As L.A. continues to reel amid the novel coronavirus pandemic and national and state borders tighten, some industry players have begun to plot a relocation plan. Given that workplaces will be virtual for the foreseeable future, some feel there’s no reason to stay put in crowded cities.
Former Bravo star Leah Forester and her film producer husband, Bill Johnson, have been visiting the enclave of Careyes, Mexico, since they married 15 years ago. They’d been toying with the idea of moving there, and all it took was the pandemic for them to pull the trigger.
“We wanted to be in the most healthy, supportive and serene environment we could be in so that we could have some sense of control over our immediate surroundings and our destiny in a way,” Forester explains. “We didn’t want to be hanging on every announcement about what’s going to open or be closed.”
Though they’re keeping their L.A. home, the couple have pulled their kids out of school in the city and will stay in Careyes until March 2021, if not longer.
They are not alone. One tentpole producer is uprooting to Hawaii for the time being, while two WME agents have already moved to Ojai together. Spotify star Joe Rogan is leaving L.A. for Texas, citing overpopulation and traffic among his reasons.
Other industryites have gone so far as to secure citizenship in other countries for themselves and their children. Like Tom Hanks and Rita Wilson, who recently became citizens of Greece (a process they began pre-COVID), Fifty Shades of Grey producer Dana Brunetti applied for and was granted Italian citizenship (he is of Italian descent).

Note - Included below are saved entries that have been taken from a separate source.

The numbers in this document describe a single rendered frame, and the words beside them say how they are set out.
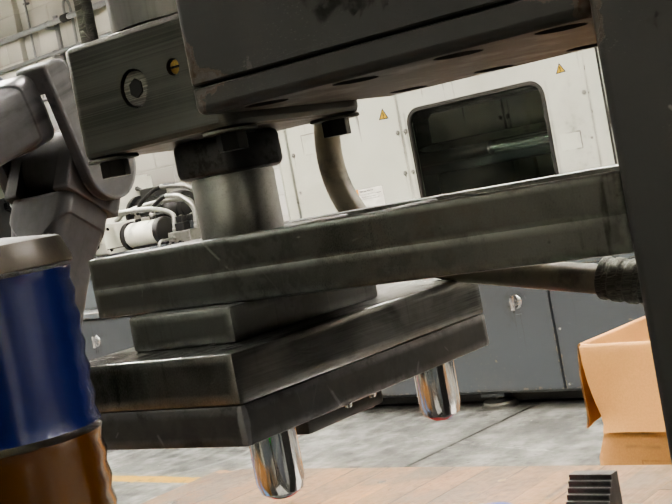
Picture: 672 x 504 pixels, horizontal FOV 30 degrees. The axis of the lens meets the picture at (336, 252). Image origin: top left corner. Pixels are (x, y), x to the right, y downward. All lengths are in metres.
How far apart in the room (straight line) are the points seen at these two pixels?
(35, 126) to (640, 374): 2.12
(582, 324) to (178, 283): 5.21
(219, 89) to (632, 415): 2.53
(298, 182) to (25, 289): 6.37
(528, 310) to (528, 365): 0.26
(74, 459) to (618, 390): 2.72
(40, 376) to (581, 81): 5.36
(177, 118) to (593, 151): 5.10
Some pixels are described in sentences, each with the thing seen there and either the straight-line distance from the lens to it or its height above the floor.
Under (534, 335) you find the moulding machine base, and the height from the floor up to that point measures 0.35.
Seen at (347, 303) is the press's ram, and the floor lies 1.14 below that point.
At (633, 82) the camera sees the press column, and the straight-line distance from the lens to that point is 0.38.
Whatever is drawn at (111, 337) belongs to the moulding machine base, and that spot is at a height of 0.53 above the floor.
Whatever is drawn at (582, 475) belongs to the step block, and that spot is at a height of 0.99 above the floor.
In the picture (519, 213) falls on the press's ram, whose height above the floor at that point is 1.17.
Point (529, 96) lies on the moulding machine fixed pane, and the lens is 5.73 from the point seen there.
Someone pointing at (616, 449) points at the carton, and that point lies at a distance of 3.03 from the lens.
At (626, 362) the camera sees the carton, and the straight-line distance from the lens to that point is 2.93.
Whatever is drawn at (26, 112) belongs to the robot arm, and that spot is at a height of 1.29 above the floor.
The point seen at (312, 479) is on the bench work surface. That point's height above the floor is 0.90.
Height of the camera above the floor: 1.20
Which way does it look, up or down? 3 degrees down
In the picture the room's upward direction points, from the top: 11 degrees counter-clockwise
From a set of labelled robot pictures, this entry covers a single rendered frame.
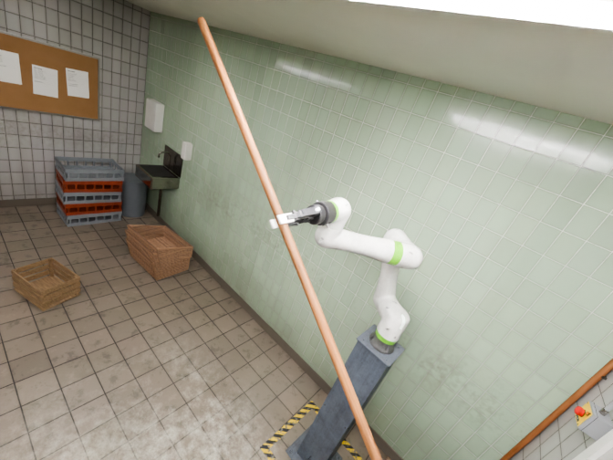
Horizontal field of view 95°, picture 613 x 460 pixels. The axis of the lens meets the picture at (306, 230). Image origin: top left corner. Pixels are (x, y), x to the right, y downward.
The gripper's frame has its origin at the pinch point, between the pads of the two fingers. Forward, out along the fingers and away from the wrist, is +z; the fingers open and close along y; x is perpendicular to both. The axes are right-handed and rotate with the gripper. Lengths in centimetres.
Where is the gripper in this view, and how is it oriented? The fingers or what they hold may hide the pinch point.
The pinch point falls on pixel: (282, 220)
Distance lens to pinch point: 91.6
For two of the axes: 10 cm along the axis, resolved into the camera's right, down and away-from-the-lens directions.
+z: -6.1, 1.5, -7.7
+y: -6.9, 3.7, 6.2
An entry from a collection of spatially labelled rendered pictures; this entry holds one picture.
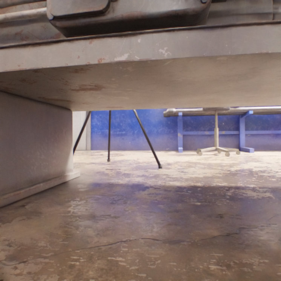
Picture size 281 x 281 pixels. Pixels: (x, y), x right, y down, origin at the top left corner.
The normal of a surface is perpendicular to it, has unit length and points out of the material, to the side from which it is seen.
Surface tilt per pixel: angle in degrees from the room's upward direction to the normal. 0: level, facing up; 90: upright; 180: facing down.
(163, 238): 0
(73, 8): 90
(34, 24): 90
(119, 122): 90
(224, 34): 90
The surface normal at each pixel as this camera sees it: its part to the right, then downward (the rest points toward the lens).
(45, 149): 0.99, 0.00
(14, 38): -0.17, 0.01
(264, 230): -0.01, -1.00
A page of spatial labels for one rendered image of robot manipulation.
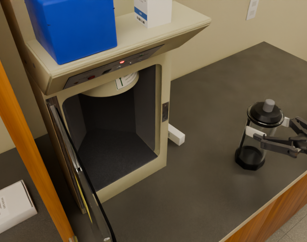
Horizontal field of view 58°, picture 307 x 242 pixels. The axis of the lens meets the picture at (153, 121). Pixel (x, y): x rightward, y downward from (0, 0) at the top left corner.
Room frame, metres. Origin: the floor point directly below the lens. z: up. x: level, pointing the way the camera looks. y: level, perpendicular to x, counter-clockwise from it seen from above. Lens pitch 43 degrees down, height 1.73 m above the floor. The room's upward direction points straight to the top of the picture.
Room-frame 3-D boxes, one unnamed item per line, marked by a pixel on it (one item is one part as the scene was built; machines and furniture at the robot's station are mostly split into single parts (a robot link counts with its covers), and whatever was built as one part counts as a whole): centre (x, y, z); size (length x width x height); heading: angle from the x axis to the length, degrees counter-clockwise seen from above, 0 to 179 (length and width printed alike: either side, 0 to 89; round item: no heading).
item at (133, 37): (0.47, 0.05, 1.46); 0.32 x 0.12 x 0.10; 126
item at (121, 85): (0.61, 0.13, 1.34); 0.18 x 0.18 x 0.05
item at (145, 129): (0.62, 0.16, 1.19); 0.26 x 0.24 x 0.35; 126
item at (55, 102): (0.43, 0.20, 1.19); 0.03 x 0.02 x 0.39; 126
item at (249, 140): (0.64, -0.34, 1.06); 0.11 x 0.11 x 0.21
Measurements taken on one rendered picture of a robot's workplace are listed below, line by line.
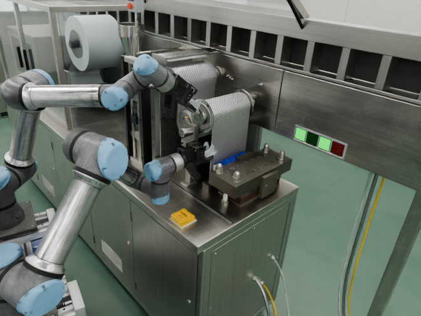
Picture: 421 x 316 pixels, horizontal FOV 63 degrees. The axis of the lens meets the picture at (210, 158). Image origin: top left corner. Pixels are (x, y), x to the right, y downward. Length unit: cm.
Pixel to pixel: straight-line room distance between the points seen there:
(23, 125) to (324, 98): 121
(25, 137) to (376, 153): 138
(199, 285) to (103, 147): 74
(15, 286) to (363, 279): 219
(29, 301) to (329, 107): 123
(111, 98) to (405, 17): 312
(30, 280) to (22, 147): 68
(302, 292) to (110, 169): 174
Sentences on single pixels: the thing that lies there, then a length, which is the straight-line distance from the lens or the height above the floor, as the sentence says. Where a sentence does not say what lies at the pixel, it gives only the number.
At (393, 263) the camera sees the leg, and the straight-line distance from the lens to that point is 184.
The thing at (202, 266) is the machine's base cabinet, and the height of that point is 78.
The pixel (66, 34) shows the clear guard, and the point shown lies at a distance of 218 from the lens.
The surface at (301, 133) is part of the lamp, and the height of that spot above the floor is 119.
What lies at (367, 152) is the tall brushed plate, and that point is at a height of 122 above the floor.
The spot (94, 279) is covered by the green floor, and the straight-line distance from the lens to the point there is 250.
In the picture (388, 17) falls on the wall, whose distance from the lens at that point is 388.
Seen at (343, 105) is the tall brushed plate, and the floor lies 137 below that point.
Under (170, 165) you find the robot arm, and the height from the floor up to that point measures 113.
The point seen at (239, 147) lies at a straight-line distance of 167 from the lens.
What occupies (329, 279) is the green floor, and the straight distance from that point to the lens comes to 263.
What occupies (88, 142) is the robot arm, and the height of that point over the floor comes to 134.
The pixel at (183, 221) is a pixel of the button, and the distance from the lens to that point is 139.
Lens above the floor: 179
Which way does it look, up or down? 28 degrees down
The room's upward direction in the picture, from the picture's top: 3 degrees clockwise
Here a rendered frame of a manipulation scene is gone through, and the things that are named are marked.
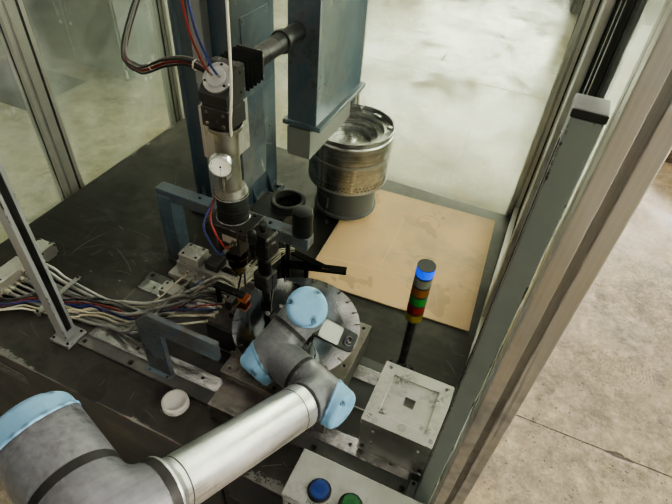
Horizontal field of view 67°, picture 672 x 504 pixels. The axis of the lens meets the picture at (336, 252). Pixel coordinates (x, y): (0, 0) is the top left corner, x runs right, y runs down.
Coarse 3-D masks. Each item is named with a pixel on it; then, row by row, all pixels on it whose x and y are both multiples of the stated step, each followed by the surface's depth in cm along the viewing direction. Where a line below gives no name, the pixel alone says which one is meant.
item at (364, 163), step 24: (360, 120) 188; (384, 120) 185; (336, 144) 168; (360, 144) 170; (384, 144) 172; (312, 168) 184; (336, 168) 175; (360, 168) 175; (384, 168) 182; (336, 192) 181; (360, 192) 181; (336, 216) 192; (360, 216) 194
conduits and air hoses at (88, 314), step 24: (48, 264) 166; (0, 288) 156; (72, 288) 160; (192, 288) 143; (72, 312) 153; (96, 312) 152; (120, 312) 150; (144, 312) 143; (168, 312) 136; (192, 312) 138; (216, 312) 140
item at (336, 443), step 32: (224, 160) 99; (224, 224) 113; (256, 224) 114; (160, 320) 123; (192, 320) 154; (224, 320) 139; (96, 352) 144; (128, 352) 144; (160, 352) 133; (192, 352) 146; (224, 352) 147; (352, 352) 138; (192, 384) 138; (224, 384) 132; (256, 384) 129; (352, 384) 142; (224, 416) 128; (352, 416) 134; (320, 448) 127; (352, 448) 127; (384, 480) 123
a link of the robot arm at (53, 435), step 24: (24, 408) 63; (48, 408) 63; (72, 408) 66; (0, 432) 61; (24, 432) 61; (48, 432) 61; (72, 432) 62; (96, 432) 64; (0, 456) 60; (24, 456) 59; (48, 456) 59; (72, 456) 59; (96, 456) 60; (0, 480) 60; (24, 480) 58; (48, 480) 57
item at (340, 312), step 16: (256, 288) 139; (288, 288) 140; (320, 288) 141; (336, 288) 141; (240, 304) 135; (256, 304) 135; (272, 304) 135; (336, 304) 137; (352, 304) 137; (240, 320) 131; (256, 320) 131; (336, 320) 133; (352, 320) 133; (240, 336) 127; (256, 336) 127; (240, 352) 124; (320, 352) 125; (336, 352) 125

“I was inspired after reading Neil Strauss’ Emergency,” says Brunetti of the book that details how Strauss obtained citizenship on the island nation of Saint Kitts as a backup plan for a looming apocalypse. “Because Italy is part of the EU, it gives me a lot of options if the shit hits the fan.”
Canadian-born entertainment attorney Jodi Peikoff, whose clients include Felicity Jones and Ezra Miller, worked with Dingle to obtain legal immigration status for her family even as they continue to live in Manhattan.
“After Trump’s win in 2016, I realized how important it was that my children have the same options to easily relocate,” she says. “I don’t have any intention of moving anytime soon, but the reasons to leave keep increasing.”
With remote work the new norm, the lockdown has ushered in a decentralization of Hollywood, where insiders no longer have to be in L.A. to be plugged into the industry.
In March, screenwriter and WGA board member Dante Harper (Alien: Covenant) headed north to his Sonoma farm full-time with his partner, who works in film and TV advertising.
“I started getting really worried about COVID back in January. In the course of writing a lot of science fictiony-type things, I had done a bunch of reading about epidemiology,” he says. “The biggest stress for me [then] was that no one was taking it seriously.”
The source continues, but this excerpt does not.